Body art and personal appearances services are a fast growing industry and we are experiencing increased downloads of our eBook on surgical instrument tracking by owners and managers of body piercing clinics and body art studios. So I want to bring these types of businesses and services into the discussion on infection control and sterilizing standards. Particularly the use of re-usable devices used for skin penetration.
Each state and territory in Australia has in place some form of guideline or legislation covering the infection control requirements for body art and piercing clinics. All of them make reference to either AS 4815 or AS 4187, but most of them mention AS4815:2006 which is the standard that applies to office-based health care facilities, specifically the reprocessing of reusable medical and surgical instruments and equipment as well as the maintenance of the associated environment.
Given that most of these type of businesses are based in office based facilities it is logical that AS4815:2006 is referenced. It’s also worth noting that in Queensland and Tasmania piercing practitioners must by law have completed the course ‘HLTIN402C- Maintain Infection Control Standards in Office Practice Settings’
So what then does this mean for your office based personal appearance service?
What are the compliance requirements for body art and piercing businesses?
If you own or manage a body art or piercing business then, you must ensure your operation is compliant with a number of legislation, guidelines and standards.
Make compliance with your state legislation your foremost priority. Then, consider how you can comply with the relevant standards and, finally, the guidelines. So firstly, ascertain what your state's legislation is around the provision of these services. Then, apart from the specific requirements in Queensland and Tasmania I referred to above, the minimum requirement is mostly likely compliance with AS 4815 2006.
What is AS 4815?
AS4815 is an Australian and New Zealand standard that covers the re-processing of reusable surgical instruments. The standard was written for and applies to office based health care facilities but the scope of the standard covers skin penetration establishments and is therefore relevant for a body piercing clinic. It covers how to clean, disinfect, sterilize and store your re-usable surgical devices and how to maintain the re-processing environment.

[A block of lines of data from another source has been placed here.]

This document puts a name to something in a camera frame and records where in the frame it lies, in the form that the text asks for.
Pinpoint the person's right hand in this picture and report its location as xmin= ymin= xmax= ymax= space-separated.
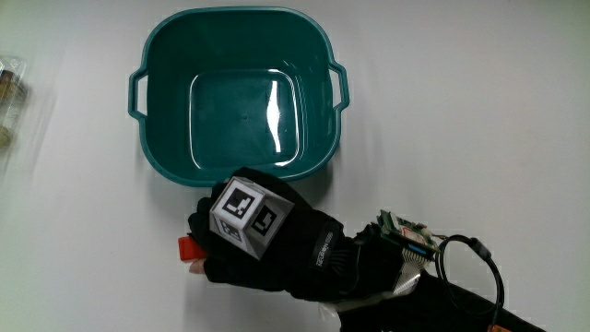
xmin=186 ymin=166 xmax=360 ymax=303

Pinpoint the red block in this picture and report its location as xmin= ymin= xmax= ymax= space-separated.
xmin=177 ymin=235 xmax=208 ymax=263

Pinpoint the person's right forearm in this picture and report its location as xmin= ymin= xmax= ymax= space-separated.
xmin=337 ymin=222 xmax=549 ymax=332

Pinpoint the green circuit board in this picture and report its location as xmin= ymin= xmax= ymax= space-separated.
xmin=376 ymin=209 xmax=442 ymax=262

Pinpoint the teal plastic basin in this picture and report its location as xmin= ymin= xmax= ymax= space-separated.
xmin=127 ymin=6 xmax=351 ymax=188

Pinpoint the clear plastic container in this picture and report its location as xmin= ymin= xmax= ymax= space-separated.
xmin=0 ymin=54 xmax=30 ymax=151

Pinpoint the grey ribbon cable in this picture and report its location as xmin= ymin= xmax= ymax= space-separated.
xmin=391 ymin=247 xmax=431 ymax=297

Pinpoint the black cable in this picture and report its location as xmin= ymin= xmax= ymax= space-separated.
xmin=434 ymin=233 xmax=506 ymax=329

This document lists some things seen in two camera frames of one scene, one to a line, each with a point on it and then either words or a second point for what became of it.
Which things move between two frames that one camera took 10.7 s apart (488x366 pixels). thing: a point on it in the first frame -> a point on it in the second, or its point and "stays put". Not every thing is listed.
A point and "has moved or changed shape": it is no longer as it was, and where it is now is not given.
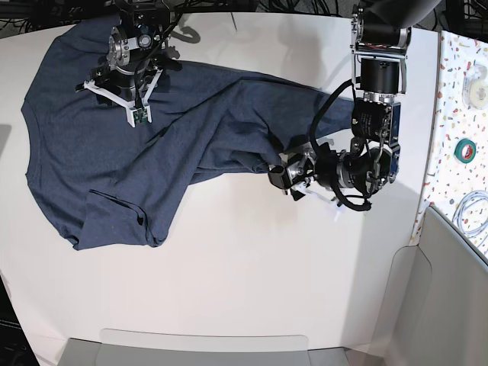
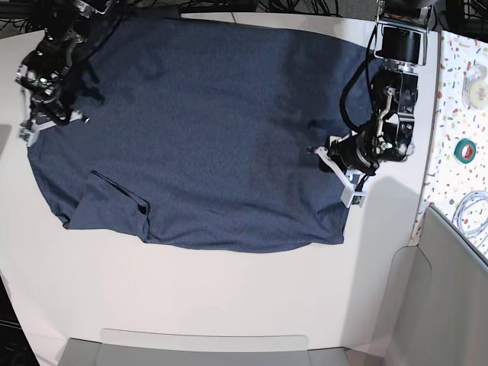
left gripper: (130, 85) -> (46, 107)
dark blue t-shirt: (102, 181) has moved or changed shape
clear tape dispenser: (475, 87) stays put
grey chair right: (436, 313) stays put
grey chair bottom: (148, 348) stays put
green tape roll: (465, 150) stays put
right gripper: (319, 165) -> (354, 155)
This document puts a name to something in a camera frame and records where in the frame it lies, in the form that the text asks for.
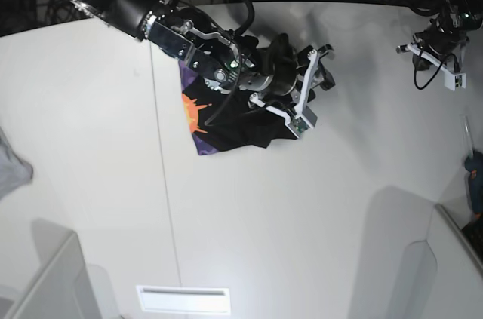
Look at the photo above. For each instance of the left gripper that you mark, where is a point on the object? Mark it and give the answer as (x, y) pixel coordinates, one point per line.
(435, 47)

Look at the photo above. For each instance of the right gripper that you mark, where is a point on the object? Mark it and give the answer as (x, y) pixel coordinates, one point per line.
(285, 79)

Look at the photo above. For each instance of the black T-shirt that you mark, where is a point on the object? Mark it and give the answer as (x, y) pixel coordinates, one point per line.
(216, 103)

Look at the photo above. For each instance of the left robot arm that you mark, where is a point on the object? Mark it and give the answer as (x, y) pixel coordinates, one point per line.
(452, 15)

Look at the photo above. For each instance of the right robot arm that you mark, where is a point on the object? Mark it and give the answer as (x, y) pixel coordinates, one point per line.
(178, 30)

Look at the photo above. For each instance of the blue glue gun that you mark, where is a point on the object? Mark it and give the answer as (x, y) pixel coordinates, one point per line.
(472, 163)

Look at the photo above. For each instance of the black keyboard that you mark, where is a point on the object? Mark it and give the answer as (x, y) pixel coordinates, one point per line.
(473, 232)

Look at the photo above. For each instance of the white right bin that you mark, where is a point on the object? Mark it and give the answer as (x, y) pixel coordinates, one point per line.
(440, 276)

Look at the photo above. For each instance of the white bin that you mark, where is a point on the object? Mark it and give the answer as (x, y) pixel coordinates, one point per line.
(440, 276)
(65, 285)

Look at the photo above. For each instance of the grey cloth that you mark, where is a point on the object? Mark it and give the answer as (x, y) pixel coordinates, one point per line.
(15, 172)

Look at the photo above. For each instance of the white left bin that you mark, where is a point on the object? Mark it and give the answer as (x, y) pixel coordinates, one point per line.
(65, 285)

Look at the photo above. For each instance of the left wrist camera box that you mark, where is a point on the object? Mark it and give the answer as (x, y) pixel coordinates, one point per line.
(454, 81)

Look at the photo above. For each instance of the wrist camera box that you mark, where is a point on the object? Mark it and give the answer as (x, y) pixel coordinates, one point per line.
(454, 81)
(302, 121)

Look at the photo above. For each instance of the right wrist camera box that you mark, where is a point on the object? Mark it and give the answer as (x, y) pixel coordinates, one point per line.
(302, 121)

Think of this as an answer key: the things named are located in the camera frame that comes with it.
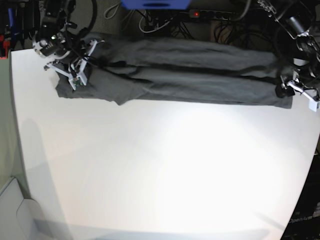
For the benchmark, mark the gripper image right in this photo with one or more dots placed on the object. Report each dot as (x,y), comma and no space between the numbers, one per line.
(290,83)

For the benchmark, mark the red clamp at table corner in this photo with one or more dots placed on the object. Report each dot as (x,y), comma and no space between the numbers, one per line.
(5,44)

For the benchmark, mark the black power strip red light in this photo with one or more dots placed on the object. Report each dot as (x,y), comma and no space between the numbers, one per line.
(211,15)

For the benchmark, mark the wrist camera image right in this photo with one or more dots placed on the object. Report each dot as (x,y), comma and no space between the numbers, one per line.
(314,105)

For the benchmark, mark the blue box at top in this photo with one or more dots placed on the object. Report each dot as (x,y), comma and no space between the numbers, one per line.
(155,4)

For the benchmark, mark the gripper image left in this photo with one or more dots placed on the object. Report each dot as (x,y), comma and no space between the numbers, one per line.
(73,64)

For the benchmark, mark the dark grey t-shirt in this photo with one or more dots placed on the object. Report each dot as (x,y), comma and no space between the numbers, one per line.
(177,69)

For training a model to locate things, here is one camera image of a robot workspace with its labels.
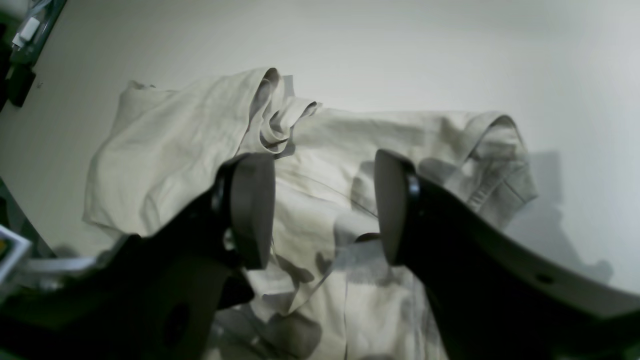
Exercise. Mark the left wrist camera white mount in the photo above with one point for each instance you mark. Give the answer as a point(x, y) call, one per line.
point(19, 271)

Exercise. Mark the light grey T-shirt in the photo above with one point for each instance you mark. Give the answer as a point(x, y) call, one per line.
point(327, 292)

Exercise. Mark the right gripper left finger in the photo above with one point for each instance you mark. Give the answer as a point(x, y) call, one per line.
point(155, 297)

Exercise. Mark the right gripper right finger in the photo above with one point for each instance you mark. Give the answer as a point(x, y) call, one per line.
point(493, 299)

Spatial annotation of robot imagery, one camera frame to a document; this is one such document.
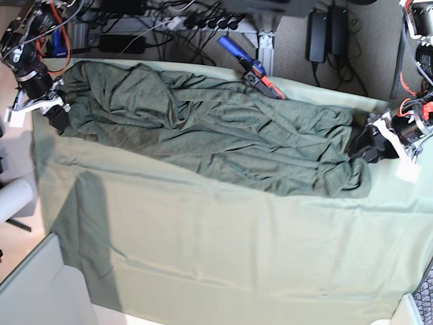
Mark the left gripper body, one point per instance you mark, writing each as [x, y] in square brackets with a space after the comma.
[370, 145]

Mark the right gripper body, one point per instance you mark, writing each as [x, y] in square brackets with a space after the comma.
[58, 113]

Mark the green T-shirt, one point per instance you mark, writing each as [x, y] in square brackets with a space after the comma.
[222, 130]

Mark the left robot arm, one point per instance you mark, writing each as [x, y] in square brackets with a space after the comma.
[401, 133]

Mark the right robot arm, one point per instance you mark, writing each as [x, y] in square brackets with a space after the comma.
[39, 88]

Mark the black power brick under table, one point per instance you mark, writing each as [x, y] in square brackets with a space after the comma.
[122, 44]

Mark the white cylinder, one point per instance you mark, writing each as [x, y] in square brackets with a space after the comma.
[18, 199]

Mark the black power adapter left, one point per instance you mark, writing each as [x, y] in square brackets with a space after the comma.
[316, 39]

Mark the black power adapter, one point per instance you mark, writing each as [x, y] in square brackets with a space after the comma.
[338, 30]
[316, 39]

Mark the black power adapter right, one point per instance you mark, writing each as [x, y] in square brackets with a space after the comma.
[338, 30]

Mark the red and blue clamp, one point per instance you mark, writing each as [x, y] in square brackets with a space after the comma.
[255, 74]

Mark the light green table cloth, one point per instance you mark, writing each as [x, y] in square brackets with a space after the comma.
[161, 242]

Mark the white power strip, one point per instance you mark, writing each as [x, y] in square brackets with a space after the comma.
[138, 24]

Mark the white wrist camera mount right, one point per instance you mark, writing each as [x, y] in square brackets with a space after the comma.
[15, 114]

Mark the aluminium table frame leg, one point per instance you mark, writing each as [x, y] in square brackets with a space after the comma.
[266, 27]

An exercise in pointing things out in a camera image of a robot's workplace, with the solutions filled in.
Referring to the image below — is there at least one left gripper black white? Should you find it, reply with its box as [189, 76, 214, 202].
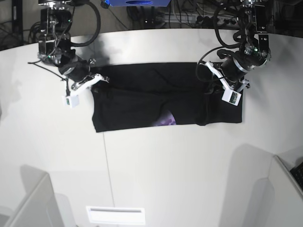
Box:
[205, 57, 250, 105]

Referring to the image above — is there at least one blue box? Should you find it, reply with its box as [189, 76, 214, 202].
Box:
[104, 0, 170, 7]

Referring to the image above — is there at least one thick black cable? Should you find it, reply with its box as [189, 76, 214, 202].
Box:
[70, 0, 102, 48]

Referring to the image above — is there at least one white power strip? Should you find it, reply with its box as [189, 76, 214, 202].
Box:
[159, 14, 238, 27]

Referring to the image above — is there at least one white bin right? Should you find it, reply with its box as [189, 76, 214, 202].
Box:
[242, 156, 303, 227]

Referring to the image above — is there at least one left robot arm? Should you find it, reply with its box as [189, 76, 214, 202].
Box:
[198, 0, 271, 106]

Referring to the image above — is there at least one white bin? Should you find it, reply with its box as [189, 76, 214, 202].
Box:
[242, 156, 303, 227]
[0, 172, 77, 227]

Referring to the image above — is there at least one white bin left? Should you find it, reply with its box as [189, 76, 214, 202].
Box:
[0, 172, 77, 227]

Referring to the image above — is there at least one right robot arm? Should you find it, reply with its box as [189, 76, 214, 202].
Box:
[37, 0, 109, 108]

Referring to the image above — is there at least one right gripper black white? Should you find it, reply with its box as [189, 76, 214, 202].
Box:
[59, 59, 109, 108]

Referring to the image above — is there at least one black keyboard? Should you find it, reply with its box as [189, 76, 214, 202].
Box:
[290, 163, 303, 189]

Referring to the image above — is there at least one black T-shirt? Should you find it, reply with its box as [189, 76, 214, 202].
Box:
[92, 62, 242, 132]

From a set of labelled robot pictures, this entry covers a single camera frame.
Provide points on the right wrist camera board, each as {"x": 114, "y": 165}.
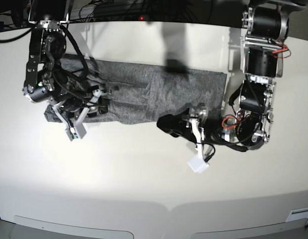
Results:
{"x": 74, "y": 133}

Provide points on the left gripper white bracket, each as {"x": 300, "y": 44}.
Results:
{"x": 196, "y": 126}

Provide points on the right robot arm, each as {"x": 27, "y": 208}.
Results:
{"x": 45, "y": 77}

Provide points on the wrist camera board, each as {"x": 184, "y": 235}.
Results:
{"x": 197, "y": 164}
{"x": 74, "y": 133}

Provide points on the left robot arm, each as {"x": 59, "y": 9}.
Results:
{"x": 267, "y": 25}

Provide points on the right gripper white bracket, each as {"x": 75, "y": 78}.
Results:
{"x": 71, "y": 109}

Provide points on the black power strip with LED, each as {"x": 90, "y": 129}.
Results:
{"x": 129, "y": 16}

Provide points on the grey long-sleeve T-shirt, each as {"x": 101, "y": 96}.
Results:
{"x": 139, "y": 93}

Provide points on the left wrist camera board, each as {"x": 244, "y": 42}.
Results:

My aim with this blog is to give you a basic overview of the requirements of the standard (AS4815), so that you have an understanding of what is required.
Cleaning and handling of used items
‘All used items shall be cleaned in a designated area to prevent possible contamination of processed items’.
What this means is that there needs to be a degree of physical separation between clean and dirty areas.
Packaging and wrapping of items prior to sterilization
‘The routine sterilization of unwrapped critical* instruments for immediate use is unacceptable.’
*The Spaulding classification defines critical instruments as those that enter or penetrate into sterile tissue, cavity or bloodstream.
Any instrument used to penetrate skin must be sterilized in a wrapped state. The purpose of packaging and wrapping items is to provide an effective barrier against contamination.
Quality management is about establishing policies and procedures as well as keeping records and product identification as well as traceability. You need to keep records for a minimum of 7 years.
‘Procedures should be in place to link sterilizer cycle batch information of a critical item that has been sterilized, to the patient.’
You must keep a record of which instruments were used on your clients and be able to track them back to the date they were sterilized, the sterilizer that was used as well as the Sterilizer cycle.
‘For each sterilizing cycle, records shall be maintained. The sterilizing cycle record shall include—
(a) the date of cycle;
(b) the sterilizer number or code (if there is more than one sterilizer within the office-based practice);
(c) the cycle or load number (if more than one load per day);
(d) the exposure time and temperature;
(e) the name or identification of the person authorizing release of load contents;
(f) the specific contents of the load, e.g. instrument trays, bowl sets; and
(g) the ‘read out’ or result of physical, chemical or biological/enzymatic indicators that are used.’
‘Storage areas for sterile items shall be controlled to prevent contamination and shall be dedicated for that purpose only.’
This means you can’t just leave instruments on a desk or table. There needs to be a dedicated area for the purpose of storing processed items. Shelving should be positioned at least 250mm above floor level and at least 440mm below ceiling fixtures.
Compliance can be quite daunting for a small office based body art and personal appearance service. I hope that with this blog I have given you a better idea of what may be involved.
If you want to find out more, your primary source of information and advice should be the Federation of Sterilizing Research and Advisory Councils of Australia (FRASCA).
A copy of AS/NZS 4815 2006 can be purchased from SAI global.